Make sure you have installed:
Download the code:
git clone https://github.com/roman1e2f5p8s/blockchain_account_balances
Create a virtual environment venv
:
python3.9 -m venv venv
Activate the virtual environment:
- On Unix or MacOS:
source venv/bin/activate
- On Windows:
venv\Scripts\activate.bat
Install the dependencies:
pip3.9 install -r requirements.txt
To extract the data, please use SQL queries in folder extract/btc_like for Bitcoin, Bitcoin Cash, Dash, Dogecoin, and Litecoin, and in folder extract/eth_like for Ethereum and Ethereum Classic. The queries can be ran on the Google BigQuery workspace. For example, for Dash, the query extract/btc_like/dash_inputs.sql returns the following results (note that only the first five rows are presented here):
date | address | value |
---|---|---|
2014-01-19 | Xm4x8WXU4Yzh6DJZaMhU6AURze2rnXd3SZ | -12702199 |
2014-01-19 | Xo1TKKMRk15sfP46WENHX3Cj3VLgb5CYvP | -27700000000 |
2014-01-19 | XqjJHF1krBxbHrUpfMQAfRgDm7wQq7o4qu | -50000000000 |
2014-01-19 | XtqSRHufguDsBmsirgAQZjxYhSS52sZxRf | -50000000000 |
2014-01-19 | XyTSKzD7pbVLhJQV1fVsNVR9NFALjpyuBR | -27700000000 |
Query results can also be directly exported to CSV files saved on Google Cloud Storage (GCS). For instructions, please refer to extract2csv.sql in our another repository on ERC20 token holders.
The queried data in the form of CSV files for other blockchains is publicly available in this bucket on GCS.

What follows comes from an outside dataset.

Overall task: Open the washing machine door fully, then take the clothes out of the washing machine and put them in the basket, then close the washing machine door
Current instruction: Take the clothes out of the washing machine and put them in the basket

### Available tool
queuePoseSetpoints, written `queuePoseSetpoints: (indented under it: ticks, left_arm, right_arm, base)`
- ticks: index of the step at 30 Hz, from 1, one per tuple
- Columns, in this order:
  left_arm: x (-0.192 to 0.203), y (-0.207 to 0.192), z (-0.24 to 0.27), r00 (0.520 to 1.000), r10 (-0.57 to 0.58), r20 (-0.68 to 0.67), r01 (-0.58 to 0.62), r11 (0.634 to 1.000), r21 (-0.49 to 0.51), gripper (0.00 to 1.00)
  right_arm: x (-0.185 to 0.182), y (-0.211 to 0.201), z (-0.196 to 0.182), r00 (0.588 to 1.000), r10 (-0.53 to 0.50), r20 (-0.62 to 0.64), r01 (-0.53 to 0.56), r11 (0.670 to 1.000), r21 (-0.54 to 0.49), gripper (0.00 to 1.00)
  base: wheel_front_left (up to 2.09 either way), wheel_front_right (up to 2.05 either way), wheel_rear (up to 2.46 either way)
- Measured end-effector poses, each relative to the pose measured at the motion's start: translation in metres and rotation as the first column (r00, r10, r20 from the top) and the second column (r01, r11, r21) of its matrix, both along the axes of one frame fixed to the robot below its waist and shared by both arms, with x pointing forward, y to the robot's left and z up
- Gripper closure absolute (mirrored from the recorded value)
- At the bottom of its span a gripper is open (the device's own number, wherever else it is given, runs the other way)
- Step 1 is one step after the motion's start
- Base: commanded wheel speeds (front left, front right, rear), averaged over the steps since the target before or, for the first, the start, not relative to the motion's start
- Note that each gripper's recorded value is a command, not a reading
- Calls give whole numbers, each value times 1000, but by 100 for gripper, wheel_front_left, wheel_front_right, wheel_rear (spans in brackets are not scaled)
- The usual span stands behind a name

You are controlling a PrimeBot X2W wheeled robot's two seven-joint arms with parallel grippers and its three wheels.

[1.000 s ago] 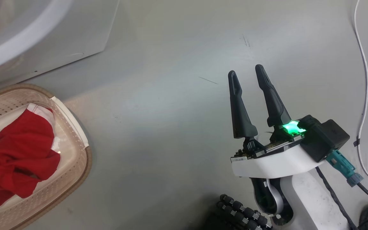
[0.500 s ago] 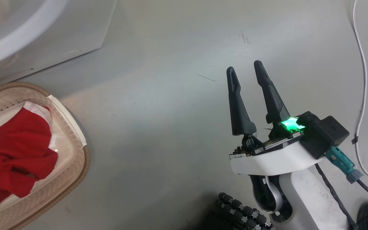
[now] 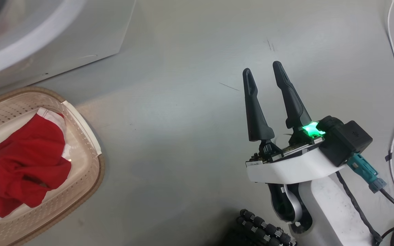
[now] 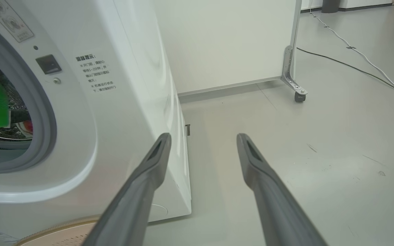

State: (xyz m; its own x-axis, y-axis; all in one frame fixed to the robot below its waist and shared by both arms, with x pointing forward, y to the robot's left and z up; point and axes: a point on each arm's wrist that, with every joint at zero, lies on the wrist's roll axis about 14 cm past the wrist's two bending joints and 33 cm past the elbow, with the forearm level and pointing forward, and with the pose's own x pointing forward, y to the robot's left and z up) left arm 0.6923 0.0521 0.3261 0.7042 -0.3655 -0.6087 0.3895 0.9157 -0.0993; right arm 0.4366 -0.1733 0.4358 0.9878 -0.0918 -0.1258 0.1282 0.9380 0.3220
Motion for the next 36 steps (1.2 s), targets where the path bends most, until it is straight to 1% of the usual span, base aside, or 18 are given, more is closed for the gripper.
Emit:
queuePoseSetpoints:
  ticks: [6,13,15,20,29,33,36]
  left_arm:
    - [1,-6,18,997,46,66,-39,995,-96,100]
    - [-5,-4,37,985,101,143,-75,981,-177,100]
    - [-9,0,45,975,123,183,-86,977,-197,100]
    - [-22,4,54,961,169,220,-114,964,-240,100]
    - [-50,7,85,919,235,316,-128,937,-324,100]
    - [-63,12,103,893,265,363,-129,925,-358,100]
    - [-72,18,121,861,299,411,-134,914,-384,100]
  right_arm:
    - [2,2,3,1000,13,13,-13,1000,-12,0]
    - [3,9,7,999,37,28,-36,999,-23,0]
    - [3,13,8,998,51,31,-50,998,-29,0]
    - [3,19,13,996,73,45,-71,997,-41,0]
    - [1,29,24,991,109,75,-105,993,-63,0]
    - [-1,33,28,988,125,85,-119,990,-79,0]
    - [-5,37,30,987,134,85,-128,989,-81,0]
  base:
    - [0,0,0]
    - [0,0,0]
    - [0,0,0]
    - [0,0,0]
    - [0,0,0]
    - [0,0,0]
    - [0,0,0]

Queried data must thereafter be processed in order to calculate weekly top account balances. Two Python scripts are used for data processing: split_csv.py and calc_top_balances.py.
Use split_csv.py to split CSV files downloaded from GCS by weekly data saved into pickle files. The choice of the pickle format over CSV is made to save storage space and speed up data loading.
Example usage: assuming CSV files for the Dash blockchain (can be downloaded from
Google Drive
or directly extracted using both
extract/btc_like/dash_inputs.sql and
extract/btc_like/dash_outputs.sql scripts) are stored in ./data/dash/
:
python3.9 split_csv.py --dir="data" --name="dash" --verbose
The script split_csv.py also outputs the start date to be used later in the calc_top_balances.py script. The start date is date such that a week ahead will be the first date for which top richest accounts will be calculated. For example, for Dash, split_csv.py will output:
Use "2014-01-26" as start_date for calc_top_balances.py
See help files for more details:
python3.9 split_csv.py --help
usage: split_csv.py --dir DIR --name NAME [-h] [--rm] [--end_date END_DATE] [--verbose]
Converts and splits CSV files (downloaded from GCS) to weekly data saved in pickle files
required arguments:
--dir DIR Path to parent directory with blockchain historical data
--name NAME Name of blockchain (also the name of the folder with CSV files)
optional arguments:
-h, --help show this help message and exit
--rm Remove CSV files after converting, defaults to False
--end_date END_DATE End date to consider, defaults to 2022-01-16
--verbose Print detailed output to console, defaults to False
Use calc_top_balances.py to calculates top account balances from pickle files split by weeks.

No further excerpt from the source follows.